■ **What the task requires**
An image-free reproduction of the data below is needed: print it exactly.

*-*-*

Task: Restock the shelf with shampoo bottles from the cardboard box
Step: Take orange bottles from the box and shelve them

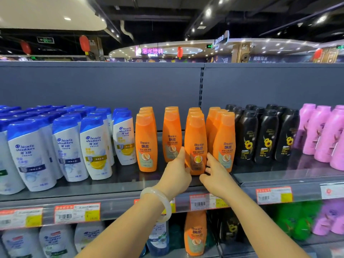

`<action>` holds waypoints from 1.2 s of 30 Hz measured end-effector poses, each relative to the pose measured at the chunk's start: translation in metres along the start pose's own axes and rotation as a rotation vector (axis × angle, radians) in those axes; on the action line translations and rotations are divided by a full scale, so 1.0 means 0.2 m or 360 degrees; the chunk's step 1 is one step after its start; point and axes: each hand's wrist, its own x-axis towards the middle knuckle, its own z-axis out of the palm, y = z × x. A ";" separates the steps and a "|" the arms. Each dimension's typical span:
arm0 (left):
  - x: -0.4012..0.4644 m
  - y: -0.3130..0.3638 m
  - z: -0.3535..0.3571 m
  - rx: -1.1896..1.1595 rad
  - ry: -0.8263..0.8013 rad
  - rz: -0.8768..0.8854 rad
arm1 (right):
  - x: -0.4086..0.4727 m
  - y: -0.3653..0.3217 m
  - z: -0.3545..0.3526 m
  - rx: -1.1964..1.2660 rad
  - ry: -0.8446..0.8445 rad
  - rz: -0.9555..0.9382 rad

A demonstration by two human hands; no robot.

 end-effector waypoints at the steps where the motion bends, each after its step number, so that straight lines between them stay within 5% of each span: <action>1: 0.00 0.00 0.00 -0.0030 -0.0010 0.0005 | 0.00 0.00 0.00 0.0009 -0.0001 -0.0002; 12: -0.11 0.01 -0.05 -0.0109 -0.0102 -0.0113 | -0.11 0.00 -0.04 -0.0132 0.0107 -0.0019; 21: -0.46 -0.10 -0.09 -0.0138 0.0339 0.0315 | -0.38 0.04 0.05 -0.0204 0.0264 -0.0375; 25: -0.52 -0.15 0.11 -0.0070 0.0013 0.0479 | -0.49 0.21 0.13 -0.0204 0.0148 -0.0231; 30: -0.58 -0.22 0.45 0.0323 -0.0688 0.0176 | -0.67 0.59 0.12 -0.0407 -0.0364 0.0482; 36: -0.77 -0.22 0.84 0.0451 -0.1183 -0.0040 | -1.06 1.12 0.04 -0.0532 -0.0511 0.0914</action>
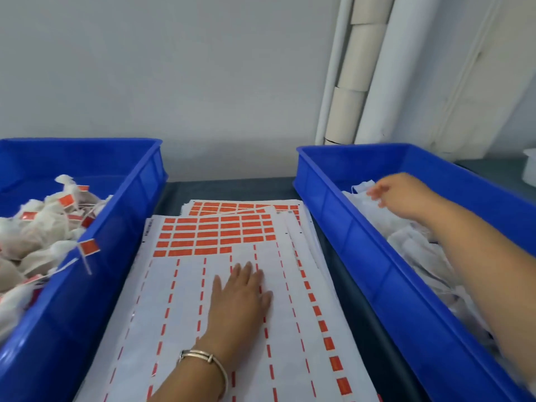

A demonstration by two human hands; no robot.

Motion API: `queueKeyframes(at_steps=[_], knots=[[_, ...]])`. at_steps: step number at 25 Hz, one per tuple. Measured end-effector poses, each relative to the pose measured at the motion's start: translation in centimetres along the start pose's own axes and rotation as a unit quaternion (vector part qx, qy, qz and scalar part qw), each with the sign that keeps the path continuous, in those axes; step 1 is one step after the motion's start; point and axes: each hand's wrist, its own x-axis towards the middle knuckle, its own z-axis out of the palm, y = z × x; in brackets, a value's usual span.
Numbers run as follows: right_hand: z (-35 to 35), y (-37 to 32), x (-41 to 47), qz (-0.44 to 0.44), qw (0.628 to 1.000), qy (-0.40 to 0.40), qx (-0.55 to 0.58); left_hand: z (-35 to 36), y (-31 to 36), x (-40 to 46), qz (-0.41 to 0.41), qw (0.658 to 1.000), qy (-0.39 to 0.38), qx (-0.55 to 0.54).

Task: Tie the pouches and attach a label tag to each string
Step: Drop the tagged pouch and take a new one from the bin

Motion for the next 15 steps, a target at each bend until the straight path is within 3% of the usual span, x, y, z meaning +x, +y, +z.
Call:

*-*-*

■ **Exercise response**
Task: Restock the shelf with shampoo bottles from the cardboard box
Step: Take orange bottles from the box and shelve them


`<action>` holds waypoints from 1.2 s of 30 Hz measured end-effector poses, each relative to the pose measured at the chunk's start: translation in metres along the start pose's own axes and rotation as a rotation vector (axis × angle, radians) in those axes; on the action line translations and rotations are divided by a full scale, so 1.0 means 0.2 m or 360 degrees; the chunk's step 1 is one step after its start; point and axes: each hand's wrist, its own x-axis towards the middle knuckle, its own z-axis out of the palm, y = z × x. A ";" separates the steps and a "|" the arms. Each dimension's typical span:
arm0 (left):
  - x: -0.4012..0.4644 m
  - y: -0.3130..0.3638 m
  - z: -0.3535..0.3571 m
  - rx: -1.1896..1.1595 rad
  - ry: -0.8263..0.8013 rad
  - rz: -0.8768..0.8854 rad
arm1 (right):
  - x: -0.4086..0.4727 m
  - y: -0.3653..0.3217 m
  - z: -0.3545..0.3526 m
  - rx: -1.1964..1.2660 rad
  - ry: -0.8446..0.8445 rad
  - rz: -0.9555..0.9382 rad

A demonstration by two human hands; no robot.

 end-effector waypoints at the steps where the motion bends, each after its step number, so that straight lines between them stay within 5% of each span: <action>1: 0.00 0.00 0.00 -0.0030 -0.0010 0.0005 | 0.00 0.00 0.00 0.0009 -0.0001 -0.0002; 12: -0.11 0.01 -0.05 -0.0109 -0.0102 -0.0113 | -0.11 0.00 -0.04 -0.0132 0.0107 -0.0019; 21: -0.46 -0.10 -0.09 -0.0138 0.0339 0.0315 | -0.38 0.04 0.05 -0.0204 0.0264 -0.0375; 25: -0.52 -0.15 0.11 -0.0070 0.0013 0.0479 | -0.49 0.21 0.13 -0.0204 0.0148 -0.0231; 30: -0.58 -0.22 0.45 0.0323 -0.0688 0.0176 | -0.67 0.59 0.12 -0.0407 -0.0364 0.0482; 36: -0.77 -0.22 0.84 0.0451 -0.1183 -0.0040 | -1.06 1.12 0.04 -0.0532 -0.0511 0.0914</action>

A demonstration by two human hands; no robot.

Motion API: `queueKeyframes(at_steps=[_], knots=[[_, ...]])`. at_steps: step number at 25 Hz, one per tuple. Measured end-effector poses, each relative to the pose measured at the motion's start: translation in centimetres along the start pose's own axes and rotation as a unit quaternion (vector part qx, qy, qz and scalar part qw), each with the sign that keeps the path continuous, in those axes; step 1 is one step after the motion's start; point and axes: each hand's wrist, its own x-axis towards the middle knuckle, its own z-axis out of the palm, y = z × x; in brackets, a value's usual span.
Numbers run as follows: right_hand: z (-35 to 35), y (-37 to 32), x (-41 to 47), qz (-0.44 to 0.44), qw (0.628 to 1.000), qy (-0.40 to 0.40), qx (-0.55 to 0.58); left_hand: z (-35 to 36), y (-31 to 36), x (-40 to 46), qz (-0.41 to 0.41), qw (0.658 to 1.000), qy (-0.39 to 0.38), qx (-0.55 to 0.54).

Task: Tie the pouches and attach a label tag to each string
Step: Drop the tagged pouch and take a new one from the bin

Motion for the next 15 steps, a target at each bend until the straight path is within 3% of the usual span, x, y, z meaning +x, +y, +z.
Call:

No more work is needed on this answer.